Use Case Two: Churn

In this second use case we will look at something a little more practical, in this case customer churn. We are going to work through preprocessing followed by model predict, then wrap the capabilities as a pipeline recipe that defines our microservice.

uc2: Business Objective

Churn prediction

Predict if a bank’s customers is likely to leave or not

For this use case we are going to use a customer banking dataset for a classification model. In this use case the emphasis is much more on the transition of the data to optimize the features for the chosen model.

Setup uc2

Initially import our capability classes, and then any environment variables required.
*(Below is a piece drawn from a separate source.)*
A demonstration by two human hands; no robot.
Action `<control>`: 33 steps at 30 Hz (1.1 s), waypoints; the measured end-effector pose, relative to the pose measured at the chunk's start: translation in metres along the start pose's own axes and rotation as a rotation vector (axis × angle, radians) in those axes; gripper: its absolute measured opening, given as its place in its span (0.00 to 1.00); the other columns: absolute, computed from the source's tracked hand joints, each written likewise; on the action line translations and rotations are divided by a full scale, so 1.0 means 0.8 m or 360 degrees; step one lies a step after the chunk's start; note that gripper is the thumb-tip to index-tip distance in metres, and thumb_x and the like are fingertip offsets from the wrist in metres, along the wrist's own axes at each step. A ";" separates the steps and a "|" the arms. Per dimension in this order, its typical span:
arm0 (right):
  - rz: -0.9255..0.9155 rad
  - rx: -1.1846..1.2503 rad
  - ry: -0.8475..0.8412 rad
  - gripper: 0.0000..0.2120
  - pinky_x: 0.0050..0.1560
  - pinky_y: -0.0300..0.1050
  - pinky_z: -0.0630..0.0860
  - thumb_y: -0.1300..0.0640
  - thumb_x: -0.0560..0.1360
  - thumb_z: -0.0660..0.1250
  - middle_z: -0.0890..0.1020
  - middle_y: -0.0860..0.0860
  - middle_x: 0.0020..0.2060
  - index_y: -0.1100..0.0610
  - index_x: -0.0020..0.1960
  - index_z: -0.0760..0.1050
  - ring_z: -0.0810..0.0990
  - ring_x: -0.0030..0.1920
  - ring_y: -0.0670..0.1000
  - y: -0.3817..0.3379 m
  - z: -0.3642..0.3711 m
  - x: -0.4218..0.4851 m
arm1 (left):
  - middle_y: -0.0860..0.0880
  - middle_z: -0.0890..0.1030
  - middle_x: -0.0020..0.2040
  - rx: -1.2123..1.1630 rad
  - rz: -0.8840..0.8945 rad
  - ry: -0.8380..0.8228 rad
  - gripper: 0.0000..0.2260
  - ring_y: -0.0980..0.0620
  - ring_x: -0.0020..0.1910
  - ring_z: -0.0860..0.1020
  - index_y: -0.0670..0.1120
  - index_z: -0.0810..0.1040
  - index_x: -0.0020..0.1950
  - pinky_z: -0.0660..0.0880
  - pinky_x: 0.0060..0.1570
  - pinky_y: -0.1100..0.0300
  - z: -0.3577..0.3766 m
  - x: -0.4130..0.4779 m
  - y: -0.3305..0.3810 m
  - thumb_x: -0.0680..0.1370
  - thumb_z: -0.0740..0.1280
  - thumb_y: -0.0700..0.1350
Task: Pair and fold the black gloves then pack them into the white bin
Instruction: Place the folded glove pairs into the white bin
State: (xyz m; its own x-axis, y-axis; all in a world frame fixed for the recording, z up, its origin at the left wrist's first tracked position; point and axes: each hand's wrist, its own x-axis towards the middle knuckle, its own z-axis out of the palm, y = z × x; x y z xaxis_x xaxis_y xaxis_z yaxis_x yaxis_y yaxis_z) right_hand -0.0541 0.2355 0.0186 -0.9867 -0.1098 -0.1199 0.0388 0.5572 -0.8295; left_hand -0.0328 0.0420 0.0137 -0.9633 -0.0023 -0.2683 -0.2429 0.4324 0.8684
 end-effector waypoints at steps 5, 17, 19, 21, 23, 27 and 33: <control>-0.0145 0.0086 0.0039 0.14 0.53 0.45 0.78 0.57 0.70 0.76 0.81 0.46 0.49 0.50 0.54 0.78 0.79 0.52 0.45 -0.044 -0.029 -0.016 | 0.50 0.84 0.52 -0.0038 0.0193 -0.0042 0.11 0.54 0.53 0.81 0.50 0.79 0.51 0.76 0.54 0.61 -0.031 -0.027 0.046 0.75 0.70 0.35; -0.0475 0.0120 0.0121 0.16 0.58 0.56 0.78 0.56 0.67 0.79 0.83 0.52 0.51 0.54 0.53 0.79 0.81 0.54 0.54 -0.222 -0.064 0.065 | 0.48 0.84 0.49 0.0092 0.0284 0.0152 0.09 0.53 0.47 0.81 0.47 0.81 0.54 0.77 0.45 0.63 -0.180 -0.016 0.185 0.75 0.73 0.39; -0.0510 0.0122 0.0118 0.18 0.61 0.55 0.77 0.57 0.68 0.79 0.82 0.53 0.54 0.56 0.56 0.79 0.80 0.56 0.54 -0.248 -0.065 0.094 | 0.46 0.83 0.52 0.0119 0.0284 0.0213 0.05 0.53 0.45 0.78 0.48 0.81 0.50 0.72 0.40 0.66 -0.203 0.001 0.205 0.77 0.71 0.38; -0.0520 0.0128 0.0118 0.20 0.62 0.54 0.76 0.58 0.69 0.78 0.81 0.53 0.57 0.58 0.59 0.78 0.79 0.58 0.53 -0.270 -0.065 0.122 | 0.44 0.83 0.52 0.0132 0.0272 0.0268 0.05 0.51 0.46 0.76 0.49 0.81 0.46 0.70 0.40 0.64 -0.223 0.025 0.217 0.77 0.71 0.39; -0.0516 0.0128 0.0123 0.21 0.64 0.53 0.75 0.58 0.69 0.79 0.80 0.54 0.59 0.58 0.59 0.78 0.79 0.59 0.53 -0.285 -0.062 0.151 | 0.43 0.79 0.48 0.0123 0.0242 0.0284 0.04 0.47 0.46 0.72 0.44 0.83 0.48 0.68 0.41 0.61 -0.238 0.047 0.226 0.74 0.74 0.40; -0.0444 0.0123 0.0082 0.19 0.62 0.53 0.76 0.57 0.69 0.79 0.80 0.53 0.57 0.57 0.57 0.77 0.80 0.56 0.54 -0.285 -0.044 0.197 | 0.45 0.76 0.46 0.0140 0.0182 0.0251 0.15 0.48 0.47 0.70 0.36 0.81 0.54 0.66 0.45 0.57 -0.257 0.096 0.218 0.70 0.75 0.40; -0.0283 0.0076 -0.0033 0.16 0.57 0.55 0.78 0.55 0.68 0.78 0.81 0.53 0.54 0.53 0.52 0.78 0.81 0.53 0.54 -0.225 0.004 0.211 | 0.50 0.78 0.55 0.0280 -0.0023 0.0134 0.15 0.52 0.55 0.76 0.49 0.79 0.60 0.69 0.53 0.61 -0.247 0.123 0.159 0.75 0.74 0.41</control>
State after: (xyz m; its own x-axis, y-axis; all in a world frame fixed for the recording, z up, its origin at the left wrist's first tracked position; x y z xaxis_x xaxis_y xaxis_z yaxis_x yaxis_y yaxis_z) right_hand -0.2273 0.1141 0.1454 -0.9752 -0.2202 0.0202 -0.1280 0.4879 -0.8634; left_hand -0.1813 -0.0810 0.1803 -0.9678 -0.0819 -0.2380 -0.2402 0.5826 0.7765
In this case we are dynamically annotating for the input of the raw data location and the output of the model prediction.

import os
from ds_capability import FeatureSelect, FeatureEngineer,
from ds_capability import FeatureTransform, FeaturePredict, Controller

os.environ['HADRON_CHURN_SOURCE_PATH'] = 'https://raw.githubusercontent.com/project-hadron/hadron-asset-bank/master/datasets/toy_sample/churn.csv'
os.environ['HADRON_CHURN_PERSIST_PATH'] = './hadron/data/hadron_docs_churn_predict.parquet'

uc2: Exploratory Data Analysis

With any preprocessing, the initial stages are to do exploratory data analysis, but this is outside the scope of this lesson and as such is briefly shown as one of the pre-processing reports on data profiling. This gives us a view of the attributes, the data quality and observations of its content.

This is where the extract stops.